You are viewing a plain text version of this content. The canonical link for it is here.
Posted to user@nutch.apache.org by liv <li...@hotmail.com> on 2006/12/18 16:07:03 UTC

Re: subcollections IT WORKS

I have no ideea why this hapened - probably due to luke, because of it not
re-reading the indexes? very strange!

Anyway, it works as it should - after a reindex the subcollection field is
populated with latest data.

Please excuse my insistence and my clumsiness, and thanks for your answers.



liv wrote:
> 
> Unfortunately my java knowledge is too poor to debug this one. However I
> doubt that the file "subcollections.xml" from inside the nutch-xxx.job is
> used. This because the file nutchxxx.job is old enough - has the date
> since the day I made he nutch installation.
> 
> 
> Sami Siren-2 wrote:
>> 
>> liv wrote:
>>> - I reindex the db: delete folder "indexes", run the command:
>>> 
>>> bin/nutch index crawl/indexes crawl/crawldb crawl/linkdb
>>> crawl/segments/*
>>> 
>>> - then I inspect the resulting db with luke again
>>> 
>>> Unfortunately nothing has changed. Maybe I am missing something...
>>> Please
>>> tell me if you see anything wrong.
>> 
>> If you did exactly those steps then what happens is that the
>> subcollections.xml is read from inside the .job file. You need to
>> rebuild the .job to put new file inside of it.
>> 
>> simply do "ant" and rerun indexing and it should work as expected.
>> 
>> --
>>  Sami Siren
>> 
>> 
>> 
> 
> 

-- 
View this message in context: http://www.nabble.com/subcollections-tf2821188.html#a7930248
Sent from the Nutch - User mailing list archive at Nabble.com.

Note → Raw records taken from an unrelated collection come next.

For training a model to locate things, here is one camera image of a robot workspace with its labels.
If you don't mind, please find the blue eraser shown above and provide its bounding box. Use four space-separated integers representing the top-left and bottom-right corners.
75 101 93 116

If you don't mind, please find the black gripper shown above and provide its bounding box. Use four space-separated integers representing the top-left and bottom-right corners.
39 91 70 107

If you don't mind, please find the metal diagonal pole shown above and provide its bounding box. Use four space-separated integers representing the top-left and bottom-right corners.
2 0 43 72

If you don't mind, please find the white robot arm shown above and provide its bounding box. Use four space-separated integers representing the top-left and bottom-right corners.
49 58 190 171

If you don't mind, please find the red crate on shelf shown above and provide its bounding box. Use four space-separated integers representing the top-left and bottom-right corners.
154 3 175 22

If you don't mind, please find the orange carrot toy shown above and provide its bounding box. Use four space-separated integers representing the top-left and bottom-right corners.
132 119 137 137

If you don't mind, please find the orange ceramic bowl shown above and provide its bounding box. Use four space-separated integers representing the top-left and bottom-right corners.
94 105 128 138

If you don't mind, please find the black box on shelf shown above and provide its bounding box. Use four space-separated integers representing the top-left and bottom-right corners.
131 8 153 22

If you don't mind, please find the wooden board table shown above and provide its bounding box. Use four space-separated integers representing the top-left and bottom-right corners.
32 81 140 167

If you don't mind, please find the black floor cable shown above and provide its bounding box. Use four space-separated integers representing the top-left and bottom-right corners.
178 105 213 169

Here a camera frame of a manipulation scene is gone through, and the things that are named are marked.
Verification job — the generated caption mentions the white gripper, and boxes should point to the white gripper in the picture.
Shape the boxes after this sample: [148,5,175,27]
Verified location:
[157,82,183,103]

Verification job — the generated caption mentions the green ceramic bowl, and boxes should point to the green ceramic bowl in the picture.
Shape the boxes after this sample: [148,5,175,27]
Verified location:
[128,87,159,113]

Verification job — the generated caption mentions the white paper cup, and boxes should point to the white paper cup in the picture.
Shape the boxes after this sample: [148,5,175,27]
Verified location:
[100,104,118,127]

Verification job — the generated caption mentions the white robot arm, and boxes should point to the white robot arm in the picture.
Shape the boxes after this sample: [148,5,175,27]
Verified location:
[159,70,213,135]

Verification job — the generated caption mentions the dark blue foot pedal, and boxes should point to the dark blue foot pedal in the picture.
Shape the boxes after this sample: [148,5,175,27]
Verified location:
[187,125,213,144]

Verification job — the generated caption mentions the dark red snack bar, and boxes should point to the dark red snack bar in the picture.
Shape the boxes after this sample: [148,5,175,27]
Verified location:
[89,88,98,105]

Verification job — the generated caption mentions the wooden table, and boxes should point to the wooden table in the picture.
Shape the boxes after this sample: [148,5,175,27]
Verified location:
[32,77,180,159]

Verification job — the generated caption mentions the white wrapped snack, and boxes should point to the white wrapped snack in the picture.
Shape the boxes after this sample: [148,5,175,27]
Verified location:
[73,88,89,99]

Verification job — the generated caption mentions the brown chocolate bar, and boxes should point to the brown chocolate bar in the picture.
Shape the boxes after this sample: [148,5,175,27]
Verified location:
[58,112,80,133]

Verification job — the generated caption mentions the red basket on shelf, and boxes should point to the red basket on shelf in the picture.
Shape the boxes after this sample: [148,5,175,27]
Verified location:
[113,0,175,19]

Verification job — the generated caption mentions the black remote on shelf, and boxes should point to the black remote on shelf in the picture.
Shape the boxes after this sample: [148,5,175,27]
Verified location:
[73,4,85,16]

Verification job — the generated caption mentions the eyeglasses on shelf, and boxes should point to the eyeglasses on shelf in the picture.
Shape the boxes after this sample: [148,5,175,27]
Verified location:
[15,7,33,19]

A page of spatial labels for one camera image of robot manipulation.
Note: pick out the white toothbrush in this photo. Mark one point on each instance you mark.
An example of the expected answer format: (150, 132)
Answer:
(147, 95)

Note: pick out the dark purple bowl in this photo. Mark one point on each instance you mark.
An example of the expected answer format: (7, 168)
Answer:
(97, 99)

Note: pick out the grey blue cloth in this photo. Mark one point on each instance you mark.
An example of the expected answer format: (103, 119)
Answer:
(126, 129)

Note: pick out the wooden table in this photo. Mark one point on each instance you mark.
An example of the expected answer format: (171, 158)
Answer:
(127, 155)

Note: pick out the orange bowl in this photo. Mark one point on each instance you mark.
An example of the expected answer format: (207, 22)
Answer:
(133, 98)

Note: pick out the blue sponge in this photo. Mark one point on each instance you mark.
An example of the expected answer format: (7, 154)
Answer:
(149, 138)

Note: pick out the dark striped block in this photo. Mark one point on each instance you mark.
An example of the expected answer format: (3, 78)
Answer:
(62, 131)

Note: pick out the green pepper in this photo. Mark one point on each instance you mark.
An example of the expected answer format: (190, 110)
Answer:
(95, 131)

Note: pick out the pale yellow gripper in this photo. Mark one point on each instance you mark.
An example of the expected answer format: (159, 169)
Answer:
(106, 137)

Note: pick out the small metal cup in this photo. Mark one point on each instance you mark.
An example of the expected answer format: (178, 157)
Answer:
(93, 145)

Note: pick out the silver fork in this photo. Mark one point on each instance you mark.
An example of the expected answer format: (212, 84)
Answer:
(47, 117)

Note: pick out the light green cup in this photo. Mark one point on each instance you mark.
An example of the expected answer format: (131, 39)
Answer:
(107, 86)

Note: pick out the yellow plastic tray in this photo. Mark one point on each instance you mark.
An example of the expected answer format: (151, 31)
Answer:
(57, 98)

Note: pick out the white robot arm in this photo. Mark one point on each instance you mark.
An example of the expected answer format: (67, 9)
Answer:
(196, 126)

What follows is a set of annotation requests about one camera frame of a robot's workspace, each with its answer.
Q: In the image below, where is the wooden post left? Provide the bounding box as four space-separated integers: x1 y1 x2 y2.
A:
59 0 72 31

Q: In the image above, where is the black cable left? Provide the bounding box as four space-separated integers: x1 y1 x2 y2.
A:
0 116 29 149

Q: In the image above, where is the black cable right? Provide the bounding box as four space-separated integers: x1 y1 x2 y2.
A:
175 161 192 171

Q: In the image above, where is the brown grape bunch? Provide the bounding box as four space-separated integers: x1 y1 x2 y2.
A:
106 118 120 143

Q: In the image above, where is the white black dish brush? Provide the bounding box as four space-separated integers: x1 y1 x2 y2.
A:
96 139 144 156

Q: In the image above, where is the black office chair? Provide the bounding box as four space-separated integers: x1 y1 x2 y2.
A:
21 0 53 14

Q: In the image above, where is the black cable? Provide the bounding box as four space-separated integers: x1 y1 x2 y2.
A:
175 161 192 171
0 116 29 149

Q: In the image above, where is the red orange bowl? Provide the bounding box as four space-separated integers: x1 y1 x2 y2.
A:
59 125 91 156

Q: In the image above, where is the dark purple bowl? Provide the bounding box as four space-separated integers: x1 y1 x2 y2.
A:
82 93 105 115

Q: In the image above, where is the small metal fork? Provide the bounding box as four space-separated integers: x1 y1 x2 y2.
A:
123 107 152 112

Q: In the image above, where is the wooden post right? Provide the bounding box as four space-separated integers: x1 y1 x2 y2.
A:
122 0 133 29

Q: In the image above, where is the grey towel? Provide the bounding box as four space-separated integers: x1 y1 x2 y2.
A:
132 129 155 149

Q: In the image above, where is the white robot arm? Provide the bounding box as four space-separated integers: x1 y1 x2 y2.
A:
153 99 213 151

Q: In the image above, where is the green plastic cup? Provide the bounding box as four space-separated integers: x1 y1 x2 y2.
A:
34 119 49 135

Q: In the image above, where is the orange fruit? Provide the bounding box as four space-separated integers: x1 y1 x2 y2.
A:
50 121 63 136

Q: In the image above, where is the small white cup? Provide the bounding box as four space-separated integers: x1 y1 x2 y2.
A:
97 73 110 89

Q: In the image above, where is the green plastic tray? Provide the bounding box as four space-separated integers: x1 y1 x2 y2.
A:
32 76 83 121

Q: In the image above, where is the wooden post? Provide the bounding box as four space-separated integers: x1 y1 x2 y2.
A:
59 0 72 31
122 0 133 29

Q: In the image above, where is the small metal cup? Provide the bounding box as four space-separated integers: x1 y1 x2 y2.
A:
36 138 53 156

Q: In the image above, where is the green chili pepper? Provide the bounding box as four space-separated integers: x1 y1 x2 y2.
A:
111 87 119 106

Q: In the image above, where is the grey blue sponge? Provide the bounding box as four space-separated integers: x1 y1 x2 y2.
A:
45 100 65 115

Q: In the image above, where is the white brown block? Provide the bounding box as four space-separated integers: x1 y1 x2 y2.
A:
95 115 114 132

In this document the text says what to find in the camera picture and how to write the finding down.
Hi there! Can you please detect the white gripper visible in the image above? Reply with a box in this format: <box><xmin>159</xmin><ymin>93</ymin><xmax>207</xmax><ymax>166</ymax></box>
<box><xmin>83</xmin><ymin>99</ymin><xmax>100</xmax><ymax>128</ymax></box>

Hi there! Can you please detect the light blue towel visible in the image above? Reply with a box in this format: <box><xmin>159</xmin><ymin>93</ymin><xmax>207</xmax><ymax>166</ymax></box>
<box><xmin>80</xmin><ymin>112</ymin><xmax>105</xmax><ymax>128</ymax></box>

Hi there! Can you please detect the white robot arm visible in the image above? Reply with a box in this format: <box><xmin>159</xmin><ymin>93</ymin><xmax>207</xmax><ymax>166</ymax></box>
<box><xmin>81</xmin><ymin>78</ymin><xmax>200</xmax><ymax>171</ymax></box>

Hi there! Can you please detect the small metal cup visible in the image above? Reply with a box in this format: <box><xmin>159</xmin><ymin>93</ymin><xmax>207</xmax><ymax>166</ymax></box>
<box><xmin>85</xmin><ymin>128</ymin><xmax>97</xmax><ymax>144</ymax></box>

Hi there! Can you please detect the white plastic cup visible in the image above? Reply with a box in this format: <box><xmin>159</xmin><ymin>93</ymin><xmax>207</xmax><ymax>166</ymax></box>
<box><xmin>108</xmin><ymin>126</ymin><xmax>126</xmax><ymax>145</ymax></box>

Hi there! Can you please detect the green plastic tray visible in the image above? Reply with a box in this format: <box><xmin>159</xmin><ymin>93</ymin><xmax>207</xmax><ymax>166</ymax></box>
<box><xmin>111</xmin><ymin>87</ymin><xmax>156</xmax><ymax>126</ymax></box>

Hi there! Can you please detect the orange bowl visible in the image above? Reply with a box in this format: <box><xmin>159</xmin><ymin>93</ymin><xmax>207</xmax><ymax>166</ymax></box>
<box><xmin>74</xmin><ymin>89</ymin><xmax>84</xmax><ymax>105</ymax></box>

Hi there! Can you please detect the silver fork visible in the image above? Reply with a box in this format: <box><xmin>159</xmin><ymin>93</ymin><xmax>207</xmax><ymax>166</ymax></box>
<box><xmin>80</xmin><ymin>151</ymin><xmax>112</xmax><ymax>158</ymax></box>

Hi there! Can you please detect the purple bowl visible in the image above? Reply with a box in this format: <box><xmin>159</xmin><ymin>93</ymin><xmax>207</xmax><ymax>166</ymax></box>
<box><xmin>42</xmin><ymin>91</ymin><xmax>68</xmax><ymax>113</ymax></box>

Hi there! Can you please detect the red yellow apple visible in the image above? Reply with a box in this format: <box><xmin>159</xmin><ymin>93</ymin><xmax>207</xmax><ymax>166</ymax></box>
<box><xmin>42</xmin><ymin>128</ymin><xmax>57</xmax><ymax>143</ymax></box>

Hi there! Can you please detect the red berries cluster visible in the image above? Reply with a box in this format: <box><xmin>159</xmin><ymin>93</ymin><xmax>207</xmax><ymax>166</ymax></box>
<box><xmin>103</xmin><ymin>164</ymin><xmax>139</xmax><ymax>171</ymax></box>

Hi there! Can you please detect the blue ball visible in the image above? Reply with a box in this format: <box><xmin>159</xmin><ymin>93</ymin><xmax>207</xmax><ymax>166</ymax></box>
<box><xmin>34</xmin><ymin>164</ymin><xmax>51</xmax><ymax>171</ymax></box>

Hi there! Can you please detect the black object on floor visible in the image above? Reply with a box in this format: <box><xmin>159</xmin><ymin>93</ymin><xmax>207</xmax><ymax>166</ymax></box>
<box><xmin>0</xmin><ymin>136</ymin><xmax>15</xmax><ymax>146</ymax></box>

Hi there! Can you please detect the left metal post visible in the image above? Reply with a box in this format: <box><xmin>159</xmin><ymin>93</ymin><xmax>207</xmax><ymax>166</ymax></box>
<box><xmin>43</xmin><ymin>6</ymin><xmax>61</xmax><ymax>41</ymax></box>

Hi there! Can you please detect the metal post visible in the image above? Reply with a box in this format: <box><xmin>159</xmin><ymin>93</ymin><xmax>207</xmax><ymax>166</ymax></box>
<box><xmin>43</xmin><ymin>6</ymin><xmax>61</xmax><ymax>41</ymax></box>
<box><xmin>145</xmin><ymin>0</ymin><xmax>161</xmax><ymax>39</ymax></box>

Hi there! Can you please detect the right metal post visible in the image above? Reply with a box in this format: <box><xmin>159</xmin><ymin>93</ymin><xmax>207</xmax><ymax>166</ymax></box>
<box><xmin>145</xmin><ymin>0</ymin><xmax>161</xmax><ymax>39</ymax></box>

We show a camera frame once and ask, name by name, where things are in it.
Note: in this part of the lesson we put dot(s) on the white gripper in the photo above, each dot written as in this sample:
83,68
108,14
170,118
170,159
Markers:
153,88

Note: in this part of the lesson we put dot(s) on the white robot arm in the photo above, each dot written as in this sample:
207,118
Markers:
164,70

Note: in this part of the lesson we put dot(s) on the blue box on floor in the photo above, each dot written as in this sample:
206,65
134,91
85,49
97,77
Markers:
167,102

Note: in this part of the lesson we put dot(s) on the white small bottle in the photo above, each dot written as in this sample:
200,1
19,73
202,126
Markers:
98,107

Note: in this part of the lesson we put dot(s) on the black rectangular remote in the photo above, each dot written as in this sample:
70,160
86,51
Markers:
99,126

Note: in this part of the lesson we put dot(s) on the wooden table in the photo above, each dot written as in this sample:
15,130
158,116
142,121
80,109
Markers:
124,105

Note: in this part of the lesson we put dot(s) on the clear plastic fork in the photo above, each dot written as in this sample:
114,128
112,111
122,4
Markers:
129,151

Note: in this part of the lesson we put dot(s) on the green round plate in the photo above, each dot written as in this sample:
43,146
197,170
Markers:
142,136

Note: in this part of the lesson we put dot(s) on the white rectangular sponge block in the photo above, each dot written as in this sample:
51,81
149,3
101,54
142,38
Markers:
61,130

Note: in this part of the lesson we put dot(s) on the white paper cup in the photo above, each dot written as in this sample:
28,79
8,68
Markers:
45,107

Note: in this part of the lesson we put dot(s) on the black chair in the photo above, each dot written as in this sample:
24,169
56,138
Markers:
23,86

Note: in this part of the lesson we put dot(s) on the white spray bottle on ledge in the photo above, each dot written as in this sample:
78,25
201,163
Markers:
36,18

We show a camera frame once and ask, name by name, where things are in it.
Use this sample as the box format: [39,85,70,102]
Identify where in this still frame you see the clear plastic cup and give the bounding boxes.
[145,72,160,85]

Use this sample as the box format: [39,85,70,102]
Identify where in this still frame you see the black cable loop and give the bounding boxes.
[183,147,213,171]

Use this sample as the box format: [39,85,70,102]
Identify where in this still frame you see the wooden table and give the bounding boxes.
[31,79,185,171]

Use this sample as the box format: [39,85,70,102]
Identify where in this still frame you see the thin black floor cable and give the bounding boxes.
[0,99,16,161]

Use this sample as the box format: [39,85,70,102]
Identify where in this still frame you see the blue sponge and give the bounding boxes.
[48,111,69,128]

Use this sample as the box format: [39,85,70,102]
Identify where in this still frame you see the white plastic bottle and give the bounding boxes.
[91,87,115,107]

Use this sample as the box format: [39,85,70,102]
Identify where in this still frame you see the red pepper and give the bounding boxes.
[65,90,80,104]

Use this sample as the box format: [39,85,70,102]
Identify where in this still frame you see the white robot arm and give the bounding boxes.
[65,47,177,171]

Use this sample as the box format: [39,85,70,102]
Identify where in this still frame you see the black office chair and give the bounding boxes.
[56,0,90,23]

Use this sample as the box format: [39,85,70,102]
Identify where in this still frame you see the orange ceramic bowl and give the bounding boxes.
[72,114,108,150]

Re: subcollections IT DOESN'T WORK!

Posted by liv <li...@hotmail.com>.
look here:
http://issues.apache.org/jira/browse/NUTCH-201?page=all

unfortunately it doesn't work as expected... yet


kauu wrote:
> 
> hi ,  i'm new to nutch ,i want to know what's the useness of the
> subcollection plugin?
> where is the introduction?
> 
-- 
View this message in context: http://www.nabble.com/subcollections-tf2821188.html#a7946767
Sent from the Nutch - User mailing list archive at Nabble.com.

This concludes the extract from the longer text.